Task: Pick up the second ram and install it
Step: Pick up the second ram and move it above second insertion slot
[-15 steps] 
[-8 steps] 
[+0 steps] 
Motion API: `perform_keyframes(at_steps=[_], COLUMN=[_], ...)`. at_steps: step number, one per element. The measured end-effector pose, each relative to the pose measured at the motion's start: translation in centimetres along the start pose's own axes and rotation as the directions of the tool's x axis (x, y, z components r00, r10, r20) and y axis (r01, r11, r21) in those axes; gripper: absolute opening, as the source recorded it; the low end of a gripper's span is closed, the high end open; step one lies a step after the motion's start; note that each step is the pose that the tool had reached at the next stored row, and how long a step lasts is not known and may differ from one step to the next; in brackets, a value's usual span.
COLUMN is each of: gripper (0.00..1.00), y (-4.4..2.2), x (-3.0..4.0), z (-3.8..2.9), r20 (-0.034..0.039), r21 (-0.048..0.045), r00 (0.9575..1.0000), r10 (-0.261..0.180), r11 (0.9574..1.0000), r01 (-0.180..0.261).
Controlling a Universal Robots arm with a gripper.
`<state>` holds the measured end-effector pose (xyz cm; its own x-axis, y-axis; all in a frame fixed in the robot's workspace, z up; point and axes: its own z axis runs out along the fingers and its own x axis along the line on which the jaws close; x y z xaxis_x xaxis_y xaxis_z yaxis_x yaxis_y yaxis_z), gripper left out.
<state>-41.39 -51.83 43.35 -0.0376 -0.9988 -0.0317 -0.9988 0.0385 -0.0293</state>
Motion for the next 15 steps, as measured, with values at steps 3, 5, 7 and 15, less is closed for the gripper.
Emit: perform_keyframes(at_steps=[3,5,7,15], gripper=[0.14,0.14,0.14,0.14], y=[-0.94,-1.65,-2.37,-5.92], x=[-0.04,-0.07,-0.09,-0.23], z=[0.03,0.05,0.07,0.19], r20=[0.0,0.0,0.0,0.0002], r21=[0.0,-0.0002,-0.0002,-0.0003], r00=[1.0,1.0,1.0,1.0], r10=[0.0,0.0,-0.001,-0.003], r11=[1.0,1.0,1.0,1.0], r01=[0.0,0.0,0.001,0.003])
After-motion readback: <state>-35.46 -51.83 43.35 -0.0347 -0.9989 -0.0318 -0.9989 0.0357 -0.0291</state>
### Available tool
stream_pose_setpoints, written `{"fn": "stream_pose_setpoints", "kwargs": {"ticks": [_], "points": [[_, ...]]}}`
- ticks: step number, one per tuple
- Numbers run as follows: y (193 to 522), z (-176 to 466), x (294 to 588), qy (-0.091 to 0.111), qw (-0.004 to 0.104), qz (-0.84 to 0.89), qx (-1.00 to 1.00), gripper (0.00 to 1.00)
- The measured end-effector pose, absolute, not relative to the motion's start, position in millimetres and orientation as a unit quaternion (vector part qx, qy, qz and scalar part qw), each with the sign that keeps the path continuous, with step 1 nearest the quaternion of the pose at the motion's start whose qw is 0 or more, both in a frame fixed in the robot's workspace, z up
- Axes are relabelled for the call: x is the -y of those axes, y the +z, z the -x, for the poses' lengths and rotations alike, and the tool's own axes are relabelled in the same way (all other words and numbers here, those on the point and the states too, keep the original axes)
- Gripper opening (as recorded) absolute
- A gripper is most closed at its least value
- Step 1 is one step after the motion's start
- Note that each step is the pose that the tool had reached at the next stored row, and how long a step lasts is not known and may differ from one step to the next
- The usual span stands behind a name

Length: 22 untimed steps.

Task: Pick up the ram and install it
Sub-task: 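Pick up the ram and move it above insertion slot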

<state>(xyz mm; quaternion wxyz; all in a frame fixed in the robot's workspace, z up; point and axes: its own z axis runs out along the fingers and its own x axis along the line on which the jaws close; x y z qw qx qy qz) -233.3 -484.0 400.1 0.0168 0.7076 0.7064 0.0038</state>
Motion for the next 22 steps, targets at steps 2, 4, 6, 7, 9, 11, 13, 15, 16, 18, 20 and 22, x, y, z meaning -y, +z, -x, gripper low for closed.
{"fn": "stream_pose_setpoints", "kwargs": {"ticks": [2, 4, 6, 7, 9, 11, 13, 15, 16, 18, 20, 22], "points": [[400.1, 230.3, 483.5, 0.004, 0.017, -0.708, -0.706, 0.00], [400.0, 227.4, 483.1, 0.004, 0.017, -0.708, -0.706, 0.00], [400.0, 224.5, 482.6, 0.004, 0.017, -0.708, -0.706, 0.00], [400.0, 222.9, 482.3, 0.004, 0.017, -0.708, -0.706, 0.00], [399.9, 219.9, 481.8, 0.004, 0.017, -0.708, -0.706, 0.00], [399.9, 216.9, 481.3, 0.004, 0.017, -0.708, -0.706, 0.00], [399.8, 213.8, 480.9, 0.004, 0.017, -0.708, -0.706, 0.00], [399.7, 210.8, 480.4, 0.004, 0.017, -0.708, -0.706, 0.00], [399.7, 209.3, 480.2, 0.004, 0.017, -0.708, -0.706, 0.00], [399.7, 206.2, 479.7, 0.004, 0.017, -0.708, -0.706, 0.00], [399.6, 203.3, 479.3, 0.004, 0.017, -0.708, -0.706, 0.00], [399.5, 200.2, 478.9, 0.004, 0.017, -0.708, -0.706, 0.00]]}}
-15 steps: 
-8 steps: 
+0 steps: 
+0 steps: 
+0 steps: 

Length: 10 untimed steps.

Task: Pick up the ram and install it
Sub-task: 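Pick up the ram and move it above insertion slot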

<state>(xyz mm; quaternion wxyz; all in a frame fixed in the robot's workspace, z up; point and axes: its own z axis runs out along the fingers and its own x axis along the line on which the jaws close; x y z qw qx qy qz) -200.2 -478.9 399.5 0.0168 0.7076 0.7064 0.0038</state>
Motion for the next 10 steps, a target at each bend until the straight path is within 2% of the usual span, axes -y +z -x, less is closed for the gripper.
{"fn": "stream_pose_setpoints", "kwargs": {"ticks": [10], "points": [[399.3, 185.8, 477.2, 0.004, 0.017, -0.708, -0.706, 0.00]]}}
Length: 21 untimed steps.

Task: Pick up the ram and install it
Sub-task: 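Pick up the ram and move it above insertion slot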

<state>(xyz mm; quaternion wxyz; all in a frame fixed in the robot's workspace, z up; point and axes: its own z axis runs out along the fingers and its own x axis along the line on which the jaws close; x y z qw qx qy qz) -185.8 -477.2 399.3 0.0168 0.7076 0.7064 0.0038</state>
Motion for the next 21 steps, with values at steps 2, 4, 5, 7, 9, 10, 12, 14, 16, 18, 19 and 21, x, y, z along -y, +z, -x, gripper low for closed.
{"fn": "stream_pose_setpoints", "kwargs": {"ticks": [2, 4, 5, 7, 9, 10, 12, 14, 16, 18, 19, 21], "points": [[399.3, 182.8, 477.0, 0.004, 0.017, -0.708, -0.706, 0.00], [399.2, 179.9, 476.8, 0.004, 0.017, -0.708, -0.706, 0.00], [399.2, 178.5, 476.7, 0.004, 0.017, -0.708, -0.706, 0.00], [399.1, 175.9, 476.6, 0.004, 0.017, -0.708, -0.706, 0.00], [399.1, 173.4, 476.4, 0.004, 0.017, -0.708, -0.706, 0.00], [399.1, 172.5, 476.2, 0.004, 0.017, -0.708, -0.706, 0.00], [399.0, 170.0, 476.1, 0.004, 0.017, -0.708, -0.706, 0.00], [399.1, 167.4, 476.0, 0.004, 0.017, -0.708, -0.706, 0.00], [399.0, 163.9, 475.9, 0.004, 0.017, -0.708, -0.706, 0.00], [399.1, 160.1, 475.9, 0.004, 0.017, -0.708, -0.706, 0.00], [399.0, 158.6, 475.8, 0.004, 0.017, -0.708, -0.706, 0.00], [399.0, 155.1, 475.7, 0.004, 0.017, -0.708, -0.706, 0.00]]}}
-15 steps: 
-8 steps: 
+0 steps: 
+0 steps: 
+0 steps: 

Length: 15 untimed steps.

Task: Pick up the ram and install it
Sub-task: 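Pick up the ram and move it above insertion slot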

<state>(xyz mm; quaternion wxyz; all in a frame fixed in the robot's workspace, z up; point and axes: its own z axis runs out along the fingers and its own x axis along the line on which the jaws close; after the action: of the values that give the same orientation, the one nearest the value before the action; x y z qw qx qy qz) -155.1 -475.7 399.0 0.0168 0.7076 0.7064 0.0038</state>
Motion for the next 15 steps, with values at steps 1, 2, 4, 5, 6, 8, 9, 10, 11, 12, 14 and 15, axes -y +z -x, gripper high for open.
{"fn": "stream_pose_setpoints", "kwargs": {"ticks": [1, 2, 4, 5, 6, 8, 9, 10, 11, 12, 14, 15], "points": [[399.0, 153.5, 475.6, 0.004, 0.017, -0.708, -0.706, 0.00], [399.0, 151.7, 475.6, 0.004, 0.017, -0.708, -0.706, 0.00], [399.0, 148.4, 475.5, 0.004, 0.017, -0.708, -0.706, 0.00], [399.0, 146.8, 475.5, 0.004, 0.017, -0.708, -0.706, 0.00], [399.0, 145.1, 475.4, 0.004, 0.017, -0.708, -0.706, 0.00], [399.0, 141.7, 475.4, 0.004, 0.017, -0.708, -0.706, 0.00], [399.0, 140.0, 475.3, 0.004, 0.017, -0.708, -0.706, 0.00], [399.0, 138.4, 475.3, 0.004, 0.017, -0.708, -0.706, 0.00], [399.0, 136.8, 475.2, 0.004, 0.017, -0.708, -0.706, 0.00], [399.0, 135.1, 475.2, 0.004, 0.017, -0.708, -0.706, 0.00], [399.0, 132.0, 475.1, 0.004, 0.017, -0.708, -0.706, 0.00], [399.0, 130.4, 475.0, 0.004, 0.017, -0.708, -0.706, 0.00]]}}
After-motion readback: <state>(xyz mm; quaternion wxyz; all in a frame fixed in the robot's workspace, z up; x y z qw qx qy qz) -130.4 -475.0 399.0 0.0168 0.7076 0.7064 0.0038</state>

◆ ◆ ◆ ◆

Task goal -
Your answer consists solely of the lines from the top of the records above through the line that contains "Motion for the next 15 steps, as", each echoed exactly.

Result of the exercise -
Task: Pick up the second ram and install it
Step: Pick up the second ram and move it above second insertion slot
[-15 steps] 
[-8 steps] 
[+0 steps] 
Motion API: `perform_keyframes(at_steps=[_], COLUMN=[_], ...)`. at_steps: step number, one per element. The measured end-effector pose, each relative to the pose measured at the motion's start: translation in centimetres along the start pose's own axes and rotation as the directions of the tool's x axis (x, y, z components r00, r10, r20) and y axis (r01, r11, r21) in those axes; gripper: absolute opening, as the source recorded it; the low end of a gripper's span is closed, the high end open; step one lies a step after the motion's start; note that each step is the pose that the tool had reached at the next stored row, and how long a step lasts is not known and may differ from one step to the next; in brackets, a value's usual span.
COLUMN is each of: gripper (0.00..1.00), y (-4.4..2.2), x (-3.0..4.0), z (-3.8..2.9), r20 (-0.034..0.039), r21 (-0.048..0.045), r00 (0.9575..1.0000), r10 (-0.261..0.180), r11 (0.9574..1.0000), r01 (-0.180..0.261).
Controlling a Universal Robots arm with a gripper.
`<state>` holds the measured end-effector pose (xyz cm; its own x-axis, y-axis; all in a frame fixed in the robot's workspace, z up; point and axes: its own z axis runs out along the fingers and its own x axis along the line on which the jaws close; x y z xaxis_x xaxis_y xaxis_z yaxis_x yaxis_y yaxis_z), gripper left out.
<state>-41.39 -51.83 43.35 -0.0376 -0.9988 -0.0317 -0.9988 0.0385 -0.0293</state>
Motion for the next 15 steps, as measured, with values at steps 3, 5, 7 and 15, less is closed for the gripper.

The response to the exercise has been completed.